Penetrance refers to whether the gene is expressed or not. That is, it refers to how many people with the gene have the trait associated with the gene. Penetrance may be complete (100%) or incomplete (eg, 50% when only half the people have the trait).

Expressivity determines how much the trait affects or how many features of the trait appear in the person. It ranges from complete to minimal, or it may not be present. Various factors, including genetic makeup, exposure to harmful substances, other environmental influences, and age, can affect expressivity.

Both penetrance and expressivity can vary: People with the gene may or may not have the trait and, in people with the trait, how the trait is expressed can vary.

Sex-limited inheritance

A trait that appears in only one sex is called sex-limited. Sex-limited inheritance is distinct from X-linked inheritance, which refers to traits carried on the X chromosome. Sex-limited inheritance, perhaps more correctly called sex-influenced inheritance, refers to special cases in which sex hormones and other physiologic differences between males and females alter the expressivity and penetrance of a gene. For example, premature baldness (known as male-pattern baldness) is an autosomal dominant trait, but such baldness is rarely expressed in females and then usually only after menopause.

Genomic imprinting

Genomic imprinting is the differential expression of genetic material depending on whether it has been inherited from the father or mother. For most autosomes, both the parental and maternal alleles are expressed. However, in < 1% of alleles, expression is possible only from the paternal or maternal allele. For example, expression of the gene for insulin-like growth factor 2 is normally expressed only from the paternal allele.

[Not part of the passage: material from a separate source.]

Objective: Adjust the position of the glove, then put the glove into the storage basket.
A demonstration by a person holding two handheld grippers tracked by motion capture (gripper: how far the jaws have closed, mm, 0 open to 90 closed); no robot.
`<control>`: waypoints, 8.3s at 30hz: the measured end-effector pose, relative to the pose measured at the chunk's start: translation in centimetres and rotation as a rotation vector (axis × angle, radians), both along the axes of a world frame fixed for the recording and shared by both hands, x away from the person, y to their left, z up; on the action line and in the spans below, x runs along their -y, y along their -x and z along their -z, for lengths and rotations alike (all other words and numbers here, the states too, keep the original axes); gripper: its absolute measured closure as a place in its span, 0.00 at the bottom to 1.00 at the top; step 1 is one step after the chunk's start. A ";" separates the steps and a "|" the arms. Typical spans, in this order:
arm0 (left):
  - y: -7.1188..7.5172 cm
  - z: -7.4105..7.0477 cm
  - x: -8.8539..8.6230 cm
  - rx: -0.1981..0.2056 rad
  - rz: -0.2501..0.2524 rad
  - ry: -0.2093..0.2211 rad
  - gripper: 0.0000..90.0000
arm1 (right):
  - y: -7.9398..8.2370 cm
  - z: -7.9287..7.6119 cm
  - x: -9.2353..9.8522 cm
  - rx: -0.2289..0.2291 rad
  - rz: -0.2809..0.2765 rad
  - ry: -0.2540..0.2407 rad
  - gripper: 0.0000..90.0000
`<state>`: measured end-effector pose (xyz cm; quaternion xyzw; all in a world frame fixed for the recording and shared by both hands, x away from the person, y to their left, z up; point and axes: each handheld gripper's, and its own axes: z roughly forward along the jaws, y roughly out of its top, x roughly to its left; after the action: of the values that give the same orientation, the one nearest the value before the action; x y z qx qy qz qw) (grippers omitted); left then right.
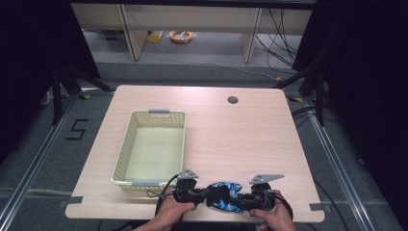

Genomic imprinting is usually determined by effects that occur normally in the development of gametes. Changes such as methylation of DNA may cause certain maternal or paternal alleles to be expressed to different degrees. A disorder may appear to skip a generation if genomic imprinting prevents the causative allele from being expressed. Defective imprinting, such as abnormal activation or silencing of alleles, can result in clinical disorders (eg, Prader-Willi syndrome, Angelman syndrome).

Codominance

Codominant alleles are both observed. Thus, the phenotype of heterozygotes is distinct from that of either homozygote. For example, if a person has one allele coding for blood type A and one allele coding for blood type B, the person has both blood types (blood type AB).

Chromosomal inactivation

(See also Lyon hypothesis [X inactivation].)

In females, who have 2 (or, with sex chromosomal abnormalities, > 2) X chromosomes (except in eggs), all but one of the X chromosomes is inactivated; ie, most of the alleles on that chromosome are not expressed. Which chromosome is inactivated is determined randomly, individually in each cell, early in fetal life; sometimes, it is the X from the mother that is inactivated, and sometimes it is the X from the father. Sometimes, most of the X chromosome inactivation comes from one parent—called skewed X inactivation. Either way, once inactivation has taken place in a cell, all descendants of that cell have the same X inactivation.

However, some alleles on the inactive X chromosome do express. Many of these alleles are on chromosomal regions corresponding to regions of the Y chromosomes (and are thus called pseudoautosomal regions because both males and females receive 2 copies of these regions).

Key Points

  • If a trait in a pedigree appears to skip a generation, consider incomplete penetrance, incomplete expression, and (less likely) genomic imprinting.

  • Phenotypes can also be modified by sex-limited inheritance, genomic imprinting, codominance of alleles, and X chromosome inactivation.